The doctor noted that coronaviruses tend to "drift" rather than "shift" - that is, they have gradual changes to how the operate and work to circumvent immune systems rather than change dramatically into new viruses with dramatically different means of infection.

He said that it remained to be seen if the virus becomes endemic, but said it was likely that a new wave of inoculations will be necessary in the future as the virus continues to shift and change to circumvent the immune system.

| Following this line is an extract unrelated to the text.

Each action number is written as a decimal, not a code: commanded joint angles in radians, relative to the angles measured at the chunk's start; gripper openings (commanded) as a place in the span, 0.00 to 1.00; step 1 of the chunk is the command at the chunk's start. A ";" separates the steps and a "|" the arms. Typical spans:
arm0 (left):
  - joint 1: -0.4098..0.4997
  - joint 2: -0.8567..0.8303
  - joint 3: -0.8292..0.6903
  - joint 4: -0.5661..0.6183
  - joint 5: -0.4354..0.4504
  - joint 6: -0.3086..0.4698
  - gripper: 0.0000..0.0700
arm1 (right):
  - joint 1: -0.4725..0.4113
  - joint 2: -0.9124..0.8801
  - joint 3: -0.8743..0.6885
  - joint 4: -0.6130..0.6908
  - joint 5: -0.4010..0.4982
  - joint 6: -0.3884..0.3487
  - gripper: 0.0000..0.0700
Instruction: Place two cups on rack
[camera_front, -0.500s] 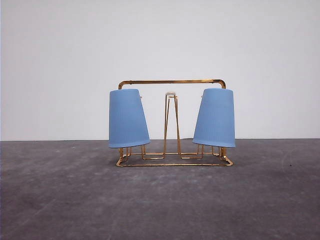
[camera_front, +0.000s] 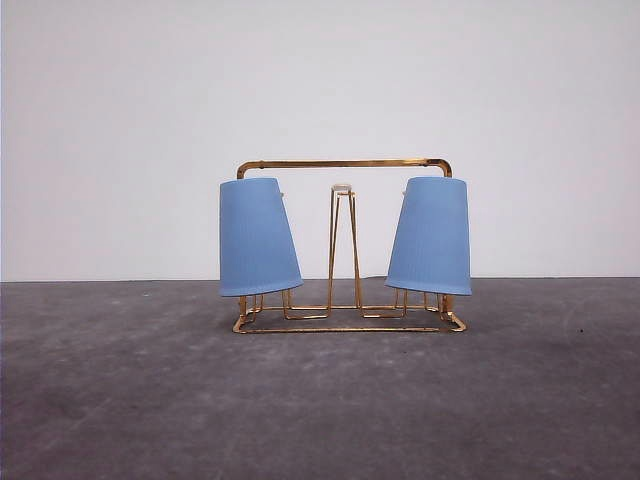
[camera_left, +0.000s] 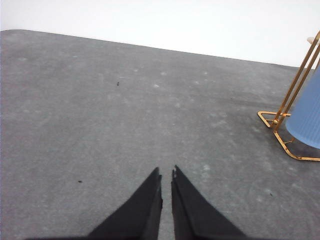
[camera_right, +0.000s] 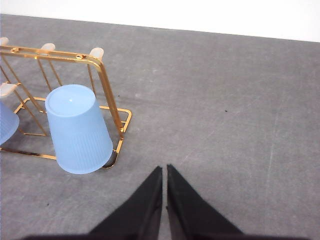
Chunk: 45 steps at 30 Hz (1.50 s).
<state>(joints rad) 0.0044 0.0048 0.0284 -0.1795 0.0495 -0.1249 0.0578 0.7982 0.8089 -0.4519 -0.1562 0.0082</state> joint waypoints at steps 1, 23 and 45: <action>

If the virus does become endemic and no further dominant variants arise, it would allow researchers to develop more effective vaccines and treatments for the virus.

However, before that happens, the US will still have to weather another two months of high infection rates and rising deaths related to the virus.

The Los Angeles Times reported that researchers at Pennsylvania State University co-led a project to combine several pandemic models to share with the White House.

Those models found that deaths will likely peak sometime in late January or early February, and that those weekly deaths could equal or exceed the deaths at the Delta variant's peak, potentially surpassing the number of Covid-related deaths in 2021.

While some deaths will be caused by the Delta variant, the overall infection wave will be driven by the Omicron variant.

According to the models, 1.5 million Americans are expected to be hospitalised between mid-December and mid-March. 191,000 are expected to die during that time, with Omicron killing between 58,000 on the low end and up to 305,000 if the models are underestimating the virus's lethality.